Sans robe, sur le lit, tu t’étais allongée.
Je regardais ton corps et la chambre orangée
Dans la phosphorescence et la chaleur du soir
Se refléter au fond des pâleurs du miroir.
Et tout à coup, je vis les choses familières,
Sous un verdissement bizarre de lumière,
Qui se décomposaient, prolongeaient leurs contours,
Se muaient en êtres humains aux torses courts,
Aux cous trop longs.
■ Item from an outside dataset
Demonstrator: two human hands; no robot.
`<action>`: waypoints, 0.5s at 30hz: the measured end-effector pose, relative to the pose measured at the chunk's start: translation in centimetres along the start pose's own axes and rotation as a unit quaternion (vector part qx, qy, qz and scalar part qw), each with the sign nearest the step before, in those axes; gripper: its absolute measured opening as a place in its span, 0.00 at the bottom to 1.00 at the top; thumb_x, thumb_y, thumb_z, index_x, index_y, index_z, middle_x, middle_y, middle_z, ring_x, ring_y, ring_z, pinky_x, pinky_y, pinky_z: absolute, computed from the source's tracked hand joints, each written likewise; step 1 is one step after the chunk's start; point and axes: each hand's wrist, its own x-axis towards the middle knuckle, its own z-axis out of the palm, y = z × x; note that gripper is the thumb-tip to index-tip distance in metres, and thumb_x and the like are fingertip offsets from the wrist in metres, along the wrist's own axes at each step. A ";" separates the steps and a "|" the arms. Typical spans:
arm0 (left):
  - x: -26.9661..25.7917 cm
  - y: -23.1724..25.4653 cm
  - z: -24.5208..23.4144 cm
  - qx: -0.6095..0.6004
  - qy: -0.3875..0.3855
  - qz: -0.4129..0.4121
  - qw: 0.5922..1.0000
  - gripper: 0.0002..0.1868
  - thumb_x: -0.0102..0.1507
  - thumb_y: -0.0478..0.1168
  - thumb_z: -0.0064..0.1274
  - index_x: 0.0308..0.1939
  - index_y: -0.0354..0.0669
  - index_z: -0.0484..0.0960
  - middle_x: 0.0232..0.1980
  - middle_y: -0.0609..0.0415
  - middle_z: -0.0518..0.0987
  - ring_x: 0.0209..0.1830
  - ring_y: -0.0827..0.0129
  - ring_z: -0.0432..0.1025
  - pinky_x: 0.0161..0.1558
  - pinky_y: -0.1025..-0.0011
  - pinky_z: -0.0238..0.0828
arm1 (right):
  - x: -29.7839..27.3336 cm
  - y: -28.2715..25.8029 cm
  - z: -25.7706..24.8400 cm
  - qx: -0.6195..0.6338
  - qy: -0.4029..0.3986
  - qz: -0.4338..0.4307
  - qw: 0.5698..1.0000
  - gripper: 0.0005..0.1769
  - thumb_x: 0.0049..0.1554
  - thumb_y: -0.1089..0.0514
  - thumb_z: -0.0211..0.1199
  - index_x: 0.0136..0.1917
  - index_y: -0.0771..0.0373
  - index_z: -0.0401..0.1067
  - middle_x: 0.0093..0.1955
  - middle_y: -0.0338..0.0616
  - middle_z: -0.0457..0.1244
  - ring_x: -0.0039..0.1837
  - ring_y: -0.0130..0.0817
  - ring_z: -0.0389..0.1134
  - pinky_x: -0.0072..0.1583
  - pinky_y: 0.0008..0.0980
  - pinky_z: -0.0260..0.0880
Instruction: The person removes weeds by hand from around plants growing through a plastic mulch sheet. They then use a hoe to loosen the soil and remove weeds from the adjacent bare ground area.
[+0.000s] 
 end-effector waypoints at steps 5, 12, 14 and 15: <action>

Je vis les meubles de la chambre
Qui se prenaient entre eux et qui tordaient leurs membres,
Revêtaient une forme à l’aspect animal.
Un palais fantastique et caricatural,
Avec des lacs de chair, de vivantes tentures
Et des contorsions d’obscènes créatures
Et des sexes géants figurant des piliers,
Remplaçait l’endroit cher où, sur ton bras plié,
Reposait en rêvant ta tête éblouissante.
Mais hors du lit, coulant comme une eau jaillissante,
Tu tordis tes cheveux qu’électrisait le soir
Et tu vins écraser tes seins sur le miroir,
Et ton buste d’enfant, souple comme une lame.
Et moi, voyant cela, j’avais peur dans mon âme
Que les bouches et que les bras que tu frôlais
Ne te fissent tomber dans l’étrange palais.
Mais tu ne voyais pas l’architecture folle,
Ni les accouplements, ni les affreux symboles,
Et tu riais devant le miroir argenté
De ta peau de fruit clair et de ta nudité.

L’ANE A CORNES

COMBAT DE FEMMES

Elles devaient se battre au couteau, toutes nues...
L’odeur du vin sortait d’un tonneau débouché...
Le bouge rayonnait sous la lumière crue...
Un patron monstrueux lavait le zinc taché...

Les filles attendaient avec des yeux qui flambent,
Couchant leurs corps contre les hommes attablés.
Par la porte du fond on voyait une chambre,
Les housses, la pendule et les draps maculés.